In Sunday school today we were talking about desires and how you pray for your desires. But then we were also talking about how if you have been praying for desires and they haven't been being fulfilled then you should pray to change your desires.
So... I thought about what I had been praying for quite a bit lately.
Lame huh?
I'm just a loser who has to pray for a boyfriend and still doesn't get one. :P
But in all honestly... lately I have been feeling desperate for a boyfriend.
Which isn't a good or pleasant feeling.
So in Sunday school I realized that maybe instead of praying for my desire to have a boyfriend to be fulfilled, that I should just change my prayers to not have that desire anymore!
At first it seemed like an answer to my problems!
And I was super excited to pray about it and not have these forever alone feelings overwhelming me.

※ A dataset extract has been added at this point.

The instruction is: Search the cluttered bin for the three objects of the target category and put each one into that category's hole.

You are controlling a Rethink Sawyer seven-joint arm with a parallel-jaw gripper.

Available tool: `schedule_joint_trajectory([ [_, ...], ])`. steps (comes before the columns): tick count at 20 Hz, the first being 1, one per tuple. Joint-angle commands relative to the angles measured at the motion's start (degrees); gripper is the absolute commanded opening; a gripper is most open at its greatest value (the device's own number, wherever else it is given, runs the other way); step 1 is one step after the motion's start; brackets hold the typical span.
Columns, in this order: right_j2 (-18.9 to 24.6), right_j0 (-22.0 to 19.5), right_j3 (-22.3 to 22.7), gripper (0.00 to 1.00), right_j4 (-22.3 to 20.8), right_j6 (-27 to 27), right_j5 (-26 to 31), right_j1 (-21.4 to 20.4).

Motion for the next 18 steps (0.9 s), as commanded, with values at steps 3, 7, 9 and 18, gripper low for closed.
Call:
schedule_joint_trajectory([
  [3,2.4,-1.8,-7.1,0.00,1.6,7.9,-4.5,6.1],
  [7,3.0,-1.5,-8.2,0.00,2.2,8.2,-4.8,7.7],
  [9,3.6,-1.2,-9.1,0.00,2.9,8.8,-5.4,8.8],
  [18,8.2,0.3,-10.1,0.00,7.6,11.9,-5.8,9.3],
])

Excited to feel normal again.
But I got this yucky feeling inside.
And even started to feel sick.
Which didn't make sense.
Was it just a coincidence?
Or was it the Spirit telling me that I can continue praying for a boyfriend and that I'll get one?
I'm thinking the former.
Because the latter doesn't sound all too plausible.
Why would the Holy Ghost prompt me to pray for a boyfriend when I'm technically not supposed to have a steady boyfriend until college?
It was just somewhat confusing.
But is doesn't seem like much of a coincidence, because as soon as my thought began to say "So, I should continue praying for a boyfriend?" the yucky sicky feeling stopped and I felt normal again.
I honestly don't know what this means.
But I guess I'll just continue praying as I was before.
And if an answer doesn't come soon, then I'll pray to change my desires.